Exercise requirements: Set down the material exactly, keeping every line whole.

Dataset extract:
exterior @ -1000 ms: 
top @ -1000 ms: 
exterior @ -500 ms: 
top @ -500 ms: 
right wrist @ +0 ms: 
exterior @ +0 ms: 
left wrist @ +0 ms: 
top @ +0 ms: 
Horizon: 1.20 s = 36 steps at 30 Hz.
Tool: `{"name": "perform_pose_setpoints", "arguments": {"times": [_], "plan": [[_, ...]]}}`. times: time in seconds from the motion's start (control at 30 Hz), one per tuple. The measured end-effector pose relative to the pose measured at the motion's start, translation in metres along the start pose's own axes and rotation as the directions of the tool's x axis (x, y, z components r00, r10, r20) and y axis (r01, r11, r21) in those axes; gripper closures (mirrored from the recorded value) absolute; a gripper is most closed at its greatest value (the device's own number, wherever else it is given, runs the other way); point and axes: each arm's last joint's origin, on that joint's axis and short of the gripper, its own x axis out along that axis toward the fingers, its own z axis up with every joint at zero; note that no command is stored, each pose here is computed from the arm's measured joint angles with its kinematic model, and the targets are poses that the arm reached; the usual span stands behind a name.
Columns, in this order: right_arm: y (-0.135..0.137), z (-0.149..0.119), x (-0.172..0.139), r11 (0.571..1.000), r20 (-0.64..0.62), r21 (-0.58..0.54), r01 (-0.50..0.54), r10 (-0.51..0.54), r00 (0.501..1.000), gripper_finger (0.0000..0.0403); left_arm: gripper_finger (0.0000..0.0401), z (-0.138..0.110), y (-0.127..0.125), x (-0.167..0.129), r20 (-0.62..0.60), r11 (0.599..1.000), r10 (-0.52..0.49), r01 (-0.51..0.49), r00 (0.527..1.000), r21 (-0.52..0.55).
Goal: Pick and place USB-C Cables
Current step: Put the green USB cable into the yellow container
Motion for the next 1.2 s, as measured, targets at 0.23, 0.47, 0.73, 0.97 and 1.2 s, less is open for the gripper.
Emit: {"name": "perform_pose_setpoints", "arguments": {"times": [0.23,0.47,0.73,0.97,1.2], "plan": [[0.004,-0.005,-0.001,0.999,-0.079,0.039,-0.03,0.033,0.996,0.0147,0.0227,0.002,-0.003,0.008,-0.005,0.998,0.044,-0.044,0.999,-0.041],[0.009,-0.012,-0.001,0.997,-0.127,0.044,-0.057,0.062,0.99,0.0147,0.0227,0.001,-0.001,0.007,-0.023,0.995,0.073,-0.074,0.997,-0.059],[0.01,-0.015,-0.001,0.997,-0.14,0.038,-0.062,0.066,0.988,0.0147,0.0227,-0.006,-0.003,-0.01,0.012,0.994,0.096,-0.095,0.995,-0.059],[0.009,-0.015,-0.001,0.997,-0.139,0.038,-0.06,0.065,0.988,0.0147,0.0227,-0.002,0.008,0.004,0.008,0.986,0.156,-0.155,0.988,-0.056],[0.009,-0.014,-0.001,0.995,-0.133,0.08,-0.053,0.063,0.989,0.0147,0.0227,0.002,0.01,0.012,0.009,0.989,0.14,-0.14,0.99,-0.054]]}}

Output of the task:
exterior @ -1000 ms: 
top @ -1000 ms: 
exterior @ -500 ms: 
top @ -500 ms: 
right wrist @ +0 ms: 
exterior @ +0 ms: 
left wrist @ +0 ms: 
top @ +0 ms: 
Horizon: 1.20 s = 36 steps at 30 Hz.
Tool: `{"name": "perform_pose_setpoints", "arguments": {"times": [_], "plan": [[_, ...]]}}`. times: time in seconds from the motion's start (control at 30 Hz), one per tuple. The measured end-effector pose relative to the pose measured at the motion's start, translation in metres along the start pose's own axes and rotation as the directions of the tool's x axis (x, y, z components r00, r10, r20) and y axis (r01, r11, r21) in those axes; gripper closures (mirrored from the recorded value) absolute; a gripper is most closed at its greatest value (the device's own number, wherever else it is given, runs the other way); point and axes: each arm's last joint's origin, on that joint's axis and short of the gripper, its own x axis out along that axis toward the fingers, its own z axis up with every joint at zero; note that no command is stored, each pose here is computed from the arm's measured joint angles with its kinematic model, and the targets are poses that the arm reached; the usual span stands behind a name.
Columns, in this order: right_arm: y (-0.135..0.137), z (-0.149..0.119), x (-0.172..0.139), r11 (0.571..1.000), r20 (-0.64..0.62), r21 (-0.58..0.54), r01 (-0.50..0.54), r10 (-0.51..0.54), r00 (0.501..1.000), gripper_finger (0.0000..0.0403); left_arm: gripper_finger (0.0000..0.0401), z (-0.138..0.110), y (-0.127..0.125), x (-0.167..0.129), r20 (-0.62..0.60), r11 (0.599..1.000), r10 (-0.52..0.49), r01 (-0.51..0.49), r00 (0.527..1.000), r21 (-0.52..0.55).
Goal: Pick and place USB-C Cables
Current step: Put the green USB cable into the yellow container
Motion for the next 1.2 s, as measured, targets at 0.23, 0.47, 0.73, 0.97 and 1.2 s, less is open for the gripper.
Emit: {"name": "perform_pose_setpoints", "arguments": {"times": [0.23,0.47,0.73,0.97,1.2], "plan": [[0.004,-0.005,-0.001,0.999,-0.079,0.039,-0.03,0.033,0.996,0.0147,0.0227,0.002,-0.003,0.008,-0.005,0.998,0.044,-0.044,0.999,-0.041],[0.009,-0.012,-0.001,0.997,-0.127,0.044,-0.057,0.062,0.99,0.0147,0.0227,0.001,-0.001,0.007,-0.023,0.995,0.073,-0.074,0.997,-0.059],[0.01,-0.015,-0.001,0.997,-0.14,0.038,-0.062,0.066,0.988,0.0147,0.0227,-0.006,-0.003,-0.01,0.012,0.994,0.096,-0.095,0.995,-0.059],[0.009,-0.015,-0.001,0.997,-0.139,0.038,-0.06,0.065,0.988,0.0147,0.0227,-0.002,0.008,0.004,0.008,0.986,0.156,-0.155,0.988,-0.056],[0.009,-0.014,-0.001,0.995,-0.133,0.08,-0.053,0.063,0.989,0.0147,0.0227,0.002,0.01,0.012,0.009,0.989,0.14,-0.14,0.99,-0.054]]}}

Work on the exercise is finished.